Elizabeth Knight
March 27, 2014
The Age
Whether to stack or bundle – that is the question being pondered in the Federal Court today as Coles goes head to head with the Australian Competition and Consumer Commission. And don’t be confused; the question doesn’t refer to how tomato cans are placed on the shelves – it’s about how the retailer rewards its loyal customers by distributing shopper dockets for discounts on petrol.
There has been a long-running dispute with the competition regulator, which has determined supermarkets can offer a discount to consumers who spend more than $30 in the supermarket of no more than 4¢ a litre on petrol.
The ACCC runs the argument that it disadvantages independent service stations and supermarkets that don’t have fuel outlets. Following that piece of string the theory goes that independents will ultimately disappear and the market will be dominated by large supermarket chains that will have a free rein to charge what they like.
This week Woolworths pre-empted the outcome of the Federal Court case by unbundling the discounts it provides to its customers who buy groceries from the discounts it offers customers who buy goods from the service stations it owns.
Coles reckons it has found the shopper docket recipe that will circumvent the ACCC concerns – and it calls this ”stacking”. It offers 4¢ off petrol for the supermarket shopper who spends more than $30 and separately offers 10¢ a litre discount for purchases over $20 at the convenience store attached to its petrol station.
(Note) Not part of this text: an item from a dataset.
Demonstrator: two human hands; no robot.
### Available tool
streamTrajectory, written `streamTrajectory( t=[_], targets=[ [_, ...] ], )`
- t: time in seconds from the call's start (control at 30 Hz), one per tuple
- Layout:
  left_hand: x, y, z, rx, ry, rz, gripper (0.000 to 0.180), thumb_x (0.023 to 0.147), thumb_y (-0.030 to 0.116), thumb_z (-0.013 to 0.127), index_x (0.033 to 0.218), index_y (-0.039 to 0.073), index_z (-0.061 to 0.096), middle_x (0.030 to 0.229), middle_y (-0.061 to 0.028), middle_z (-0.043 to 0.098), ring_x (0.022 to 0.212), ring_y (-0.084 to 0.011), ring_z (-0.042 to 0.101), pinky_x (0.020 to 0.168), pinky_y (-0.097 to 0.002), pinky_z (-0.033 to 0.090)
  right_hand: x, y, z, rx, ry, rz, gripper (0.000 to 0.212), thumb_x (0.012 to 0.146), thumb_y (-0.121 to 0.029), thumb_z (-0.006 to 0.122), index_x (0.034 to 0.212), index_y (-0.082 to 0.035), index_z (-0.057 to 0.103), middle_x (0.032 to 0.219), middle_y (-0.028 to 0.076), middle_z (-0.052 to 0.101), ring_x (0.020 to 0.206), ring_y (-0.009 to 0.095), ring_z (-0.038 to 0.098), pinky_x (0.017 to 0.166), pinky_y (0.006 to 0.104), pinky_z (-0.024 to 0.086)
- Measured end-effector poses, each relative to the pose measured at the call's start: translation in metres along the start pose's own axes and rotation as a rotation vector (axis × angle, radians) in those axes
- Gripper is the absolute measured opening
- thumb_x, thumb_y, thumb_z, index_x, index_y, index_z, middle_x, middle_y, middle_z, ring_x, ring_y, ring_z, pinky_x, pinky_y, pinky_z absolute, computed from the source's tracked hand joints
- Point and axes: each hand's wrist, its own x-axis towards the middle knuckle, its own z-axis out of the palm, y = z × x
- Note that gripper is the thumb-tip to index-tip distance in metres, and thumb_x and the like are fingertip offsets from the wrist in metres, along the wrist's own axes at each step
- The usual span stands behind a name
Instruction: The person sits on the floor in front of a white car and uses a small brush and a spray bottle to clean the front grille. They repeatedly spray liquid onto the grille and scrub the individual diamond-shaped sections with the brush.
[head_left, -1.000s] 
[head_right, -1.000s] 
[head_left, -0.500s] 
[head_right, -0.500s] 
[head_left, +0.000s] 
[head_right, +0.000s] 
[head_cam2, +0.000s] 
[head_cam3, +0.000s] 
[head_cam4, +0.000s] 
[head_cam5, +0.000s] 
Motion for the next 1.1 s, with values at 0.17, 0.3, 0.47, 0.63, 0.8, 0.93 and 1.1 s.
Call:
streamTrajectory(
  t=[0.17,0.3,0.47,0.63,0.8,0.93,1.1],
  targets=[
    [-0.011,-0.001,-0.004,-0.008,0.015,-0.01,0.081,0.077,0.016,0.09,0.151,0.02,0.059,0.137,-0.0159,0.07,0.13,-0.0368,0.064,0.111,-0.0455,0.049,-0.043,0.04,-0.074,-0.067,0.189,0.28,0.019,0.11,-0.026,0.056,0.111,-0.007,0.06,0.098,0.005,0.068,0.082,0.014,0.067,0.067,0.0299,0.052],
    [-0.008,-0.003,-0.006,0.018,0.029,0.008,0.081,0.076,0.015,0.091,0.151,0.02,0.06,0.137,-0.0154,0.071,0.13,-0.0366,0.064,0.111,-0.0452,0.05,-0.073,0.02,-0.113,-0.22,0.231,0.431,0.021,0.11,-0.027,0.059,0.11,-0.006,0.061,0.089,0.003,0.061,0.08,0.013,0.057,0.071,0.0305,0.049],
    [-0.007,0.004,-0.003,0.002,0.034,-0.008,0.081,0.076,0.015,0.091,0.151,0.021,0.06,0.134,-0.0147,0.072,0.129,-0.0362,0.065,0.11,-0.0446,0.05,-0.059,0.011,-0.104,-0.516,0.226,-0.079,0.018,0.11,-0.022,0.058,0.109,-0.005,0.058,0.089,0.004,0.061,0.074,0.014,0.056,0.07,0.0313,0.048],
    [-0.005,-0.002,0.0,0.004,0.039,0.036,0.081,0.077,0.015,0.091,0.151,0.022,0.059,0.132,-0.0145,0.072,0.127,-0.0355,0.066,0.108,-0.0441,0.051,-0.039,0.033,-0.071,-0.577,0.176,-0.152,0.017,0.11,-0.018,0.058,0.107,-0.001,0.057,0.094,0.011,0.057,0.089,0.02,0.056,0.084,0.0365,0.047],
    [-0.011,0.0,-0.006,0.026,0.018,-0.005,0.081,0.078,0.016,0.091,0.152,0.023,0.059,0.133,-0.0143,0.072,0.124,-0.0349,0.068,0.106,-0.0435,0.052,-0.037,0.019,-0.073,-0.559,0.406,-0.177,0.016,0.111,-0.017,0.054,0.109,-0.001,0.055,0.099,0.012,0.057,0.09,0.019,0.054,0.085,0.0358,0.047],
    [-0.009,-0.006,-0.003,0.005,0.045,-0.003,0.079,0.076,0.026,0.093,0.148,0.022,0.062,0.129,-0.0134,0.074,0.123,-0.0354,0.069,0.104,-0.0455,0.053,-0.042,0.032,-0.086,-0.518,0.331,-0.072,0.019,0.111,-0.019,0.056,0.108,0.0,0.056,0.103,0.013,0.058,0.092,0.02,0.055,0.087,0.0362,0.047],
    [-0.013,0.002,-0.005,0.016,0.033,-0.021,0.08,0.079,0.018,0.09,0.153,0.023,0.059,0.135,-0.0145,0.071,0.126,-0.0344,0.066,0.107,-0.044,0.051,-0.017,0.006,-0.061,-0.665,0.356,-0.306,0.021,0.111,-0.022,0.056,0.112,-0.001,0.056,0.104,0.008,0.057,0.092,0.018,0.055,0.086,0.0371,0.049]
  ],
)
The ACCC argues that because these offers are advertised as a package it amounts to bundling rather than stacking, thus Coles’ behaviour is not in keeping with undertakings with the regulator that were agreed last year. More generally, the ACCC is attempting to guard against Woolworths and Coles cross-subsidising other parts of their businesses. Whether this amounts to semantics (on steroids) is something the court will need to settle. It certainly makes a difference to the 20 per cent of customers who shop at Coles and Woolworths and cash in their dockets for cheaper petrol.
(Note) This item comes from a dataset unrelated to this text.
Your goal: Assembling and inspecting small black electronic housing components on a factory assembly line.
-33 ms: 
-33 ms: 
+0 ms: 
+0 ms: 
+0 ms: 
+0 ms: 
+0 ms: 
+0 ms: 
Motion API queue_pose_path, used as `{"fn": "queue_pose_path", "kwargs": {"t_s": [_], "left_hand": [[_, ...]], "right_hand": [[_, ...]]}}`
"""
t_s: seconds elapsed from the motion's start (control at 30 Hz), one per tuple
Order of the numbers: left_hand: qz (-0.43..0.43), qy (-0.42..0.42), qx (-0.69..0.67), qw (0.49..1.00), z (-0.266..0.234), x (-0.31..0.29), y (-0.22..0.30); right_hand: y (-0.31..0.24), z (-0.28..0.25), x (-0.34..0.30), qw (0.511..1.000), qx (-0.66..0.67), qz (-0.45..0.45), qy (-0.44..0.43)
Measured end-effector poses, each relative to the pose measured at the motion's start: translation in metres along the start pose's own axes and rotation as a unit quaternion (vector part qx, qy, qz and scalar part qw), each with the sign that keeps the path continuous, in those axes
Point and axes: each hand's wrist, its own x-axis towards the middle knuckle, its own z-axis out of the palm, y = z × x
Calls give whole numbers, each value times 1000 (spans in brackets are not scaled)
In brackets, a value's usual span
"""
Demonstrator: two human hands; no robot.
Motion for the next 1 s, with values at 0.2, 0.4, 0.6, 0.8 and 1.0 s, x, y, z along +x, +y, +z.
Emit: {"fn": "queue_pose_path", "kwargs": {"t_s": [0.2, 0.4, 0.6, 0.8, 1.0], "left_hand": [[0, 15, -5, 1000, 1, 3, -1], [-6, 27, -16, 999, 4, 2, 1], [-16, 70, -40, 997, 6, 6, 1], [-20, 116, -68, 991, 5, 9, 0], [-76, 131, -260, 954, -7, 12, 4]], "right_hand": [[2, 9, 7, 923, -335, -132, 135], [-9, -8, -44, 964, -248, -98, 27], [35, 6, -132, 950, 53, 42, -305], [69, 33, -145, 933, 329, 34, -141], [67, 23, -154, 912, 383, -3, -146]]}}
And it is significant to these large supermarket players who use the cheaper petrol as a marketing tool to entice customers into their stores.
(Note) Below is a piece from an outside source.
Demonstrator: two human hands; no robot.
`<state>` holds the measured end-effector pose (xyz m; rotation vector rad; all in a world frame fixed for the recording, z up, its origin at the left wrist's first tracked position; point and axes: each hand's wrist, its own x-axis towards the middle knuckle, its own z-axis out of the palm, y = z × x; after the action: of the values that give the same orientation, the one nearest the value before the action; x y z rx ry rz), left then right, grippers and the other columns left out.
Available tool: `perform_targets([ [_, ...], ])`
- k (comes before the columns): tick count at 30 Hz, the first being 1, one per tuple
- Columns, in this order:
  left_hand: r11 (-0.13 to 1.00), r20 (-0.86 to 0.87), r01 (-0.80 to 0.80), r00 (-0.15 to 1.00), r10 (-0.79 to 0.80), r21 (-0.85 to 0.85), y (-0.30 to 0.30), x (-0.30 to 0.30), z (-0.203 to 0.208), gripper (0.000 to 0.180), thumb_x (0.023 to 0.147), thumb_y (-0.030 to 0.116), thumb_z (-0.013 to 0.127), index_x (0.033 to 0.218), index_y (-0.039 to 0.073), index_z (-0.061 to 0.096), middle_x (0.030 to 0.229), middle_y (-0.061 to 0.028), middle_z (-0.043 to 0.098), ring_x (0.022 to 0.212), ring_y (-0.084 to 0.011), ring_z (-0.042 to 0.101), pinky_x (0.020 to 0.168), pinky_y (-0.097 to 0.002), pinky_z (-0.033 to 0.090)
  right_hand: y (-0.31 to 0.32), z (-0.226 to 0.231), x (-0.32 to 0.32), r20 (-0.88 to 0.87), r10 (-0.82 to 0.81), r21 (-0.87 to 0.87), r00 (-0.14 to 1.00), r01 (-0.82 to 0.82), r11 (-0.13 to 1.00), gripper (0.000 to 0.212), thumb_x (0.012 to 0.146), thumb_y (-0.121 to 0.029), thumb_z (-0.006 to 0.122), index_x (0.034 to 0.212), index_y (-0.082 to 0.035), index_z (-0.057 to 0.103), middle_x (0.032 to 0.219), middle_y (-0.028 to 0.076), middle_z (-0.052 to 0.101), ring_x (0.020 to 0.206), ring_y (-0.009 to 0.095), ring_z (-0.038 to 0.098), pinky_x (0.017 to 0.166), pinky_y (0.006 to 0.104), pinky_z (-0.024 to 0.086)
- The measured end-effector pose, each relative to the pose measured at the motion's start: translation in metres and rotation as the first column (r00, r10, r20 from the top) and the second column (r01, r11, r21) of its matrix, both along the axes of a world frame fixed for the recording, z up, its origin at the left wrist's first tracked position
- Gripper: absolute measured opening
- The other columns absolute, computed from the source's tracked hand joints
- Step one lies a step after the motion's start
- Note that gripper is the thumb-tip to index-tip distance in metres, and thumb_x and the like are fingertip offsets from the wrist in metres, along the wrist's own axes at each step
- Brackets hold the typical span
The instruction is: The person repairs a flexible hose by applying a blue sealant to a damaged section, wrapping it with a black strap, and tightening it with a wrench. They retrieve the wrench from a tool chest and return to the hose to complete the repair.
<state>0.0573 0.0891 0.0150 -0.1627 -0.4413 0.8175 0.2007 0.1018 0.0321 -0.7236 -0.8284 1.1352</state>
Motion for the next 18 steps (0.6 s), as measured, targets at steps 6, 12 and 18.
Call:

But its not the only issue that is occupying the minds of the supermarket heavyweights. The government has already announced a root-and-branch review of competition policy and the supermarkets are in its sights, and the politics of supermarkets and food supply will be directly in the firing line.
Woolworths did a stellar job last month in appeasing the concerns about its relationship with suppliers by rescuing SPC Ardmona with a long-term supply contract for canned fruit. It won’t be enough to keep the supermarkets safe and the government will be keeping a close eye on what happens in the Federal Court this week.
On top of this, the supermarkets are fighting another spot fire – the code of conduct that deals with the relationship with their suppliers.
While Coles and Woolworths have banded together with the Australian Food and Grocery Council to devise a voluntary code of conduct, there remains pressure from the government, which is looking at a mandatory code of conduct aimed at curbing abuses of market power.
Coles and Woolworths would prefer the less-onerous voluntary code but to date have not had the support of smaller grocery retailers including Aldi and Metcash, which have long claimed they have not engaged in poor behaviour towards their suppliers and do not require a code of conduct.
Without the agreement of all the supermarket suppliers there is every chance that the government will step in to impose the more stringent mandatory regulations.
Caught in this potential pincer, Coles boss Ian McLeod has been out talking up the broader merits of competition in Australia and the need for local businesses to be more internationally competitive.
His argument starts with the pitfalls of protecting weak competitors (or the current status quo) rather than encouraging the survival of the fittest. To do this would be to cement a lower-productivity business environment.
It is true that over the past 20 years Chinese imports of Australian resources have increased in absolute terms, while our share of the Chinese import pie has halved where Indonesia’s piece of the Chinese import pie has grown from zero to 19 per cent.
While Australia has ridden the wave of the boom in mineral resources, McLeod contends this pushed up labour rates for the mining sector that leaked into the rest of economy including food manufacturing. So high is the cost of doing business in Australia that he argues international companies are looking negatively about investing in Australia. Many of them have abandoned food manufacturing in Australia.
In Coles’ and Woolworths’ attempt to lower prices, they have placed pressure on suppliers.
What some suppliers see as abuse of market power by the big supermarket chains, Coles sees as the proper operation of competition.
The Federal Court and the federal government will soon make their own judgments.